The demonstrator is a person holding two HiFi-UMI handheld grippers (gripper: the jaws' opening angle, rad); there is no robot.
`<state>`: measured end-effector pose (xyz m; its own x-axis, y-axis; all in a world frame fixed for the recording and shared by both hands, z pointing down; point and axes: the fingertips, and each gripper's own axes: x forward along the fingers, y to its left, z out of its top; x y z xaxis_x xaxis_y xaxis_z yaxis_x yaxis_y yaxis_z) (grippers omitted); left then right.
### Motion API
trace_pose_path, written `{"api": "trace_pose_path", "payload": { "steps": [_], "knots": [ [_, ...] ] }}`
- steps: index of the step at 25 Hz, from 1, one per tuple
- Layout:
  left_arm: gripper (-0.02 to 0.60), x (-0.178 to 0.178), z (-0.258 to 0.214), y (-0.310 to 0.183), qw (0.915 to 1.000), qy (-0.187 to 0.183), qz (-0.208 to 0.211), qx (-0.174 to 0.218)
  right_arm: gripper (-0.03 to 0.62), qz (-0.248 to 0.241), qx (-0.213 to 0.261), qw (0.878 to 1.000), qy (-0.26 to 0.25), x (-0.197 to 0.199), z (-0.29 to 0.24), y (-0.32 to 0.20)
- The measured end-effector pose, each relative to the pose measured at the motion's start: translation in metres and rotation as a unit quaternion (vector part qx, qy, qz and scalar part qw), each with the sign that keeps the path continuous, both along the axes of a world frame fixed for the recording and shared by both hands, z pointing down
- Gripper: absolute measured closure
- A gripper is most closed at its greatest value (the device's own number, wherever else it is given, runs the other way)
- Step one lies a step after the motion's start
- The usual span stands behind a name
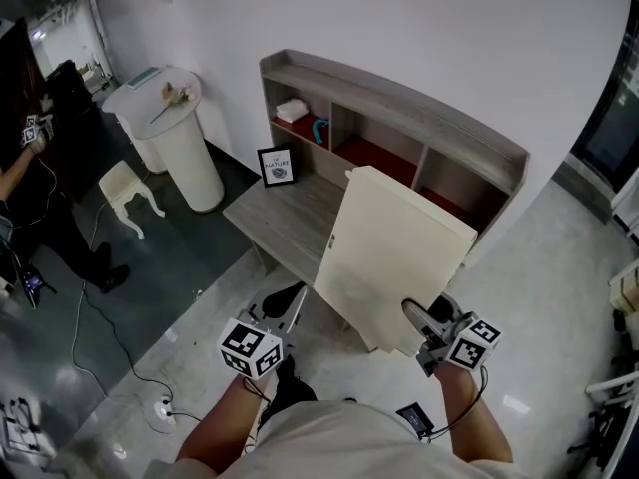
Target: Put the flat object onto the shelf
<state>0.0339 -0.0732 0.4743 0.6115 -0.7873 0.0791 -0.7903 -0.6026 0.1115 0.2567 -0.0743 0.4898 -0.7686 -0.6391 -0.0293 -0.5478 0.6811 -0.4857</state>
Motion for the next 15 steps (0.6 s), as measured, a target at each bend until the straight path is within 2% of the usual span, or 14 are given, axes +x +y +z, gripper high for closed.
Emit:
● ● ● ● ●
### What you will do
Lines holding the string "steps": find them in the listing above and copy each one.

### Written solution
trace_pose_path, written `{"api": "trace_pose_path", "payload": { "steps": [_], "knots": [ [_, ...] ] }}`
- steps: index of the step at 25 Hz, from 1, one per tuple
Motion for the next 15 steps (0.6 s), as measured, a target at each bend until the straight path is within 2% of the usual span, or 14 are given, axes +x +y +z, gripper high for closed.

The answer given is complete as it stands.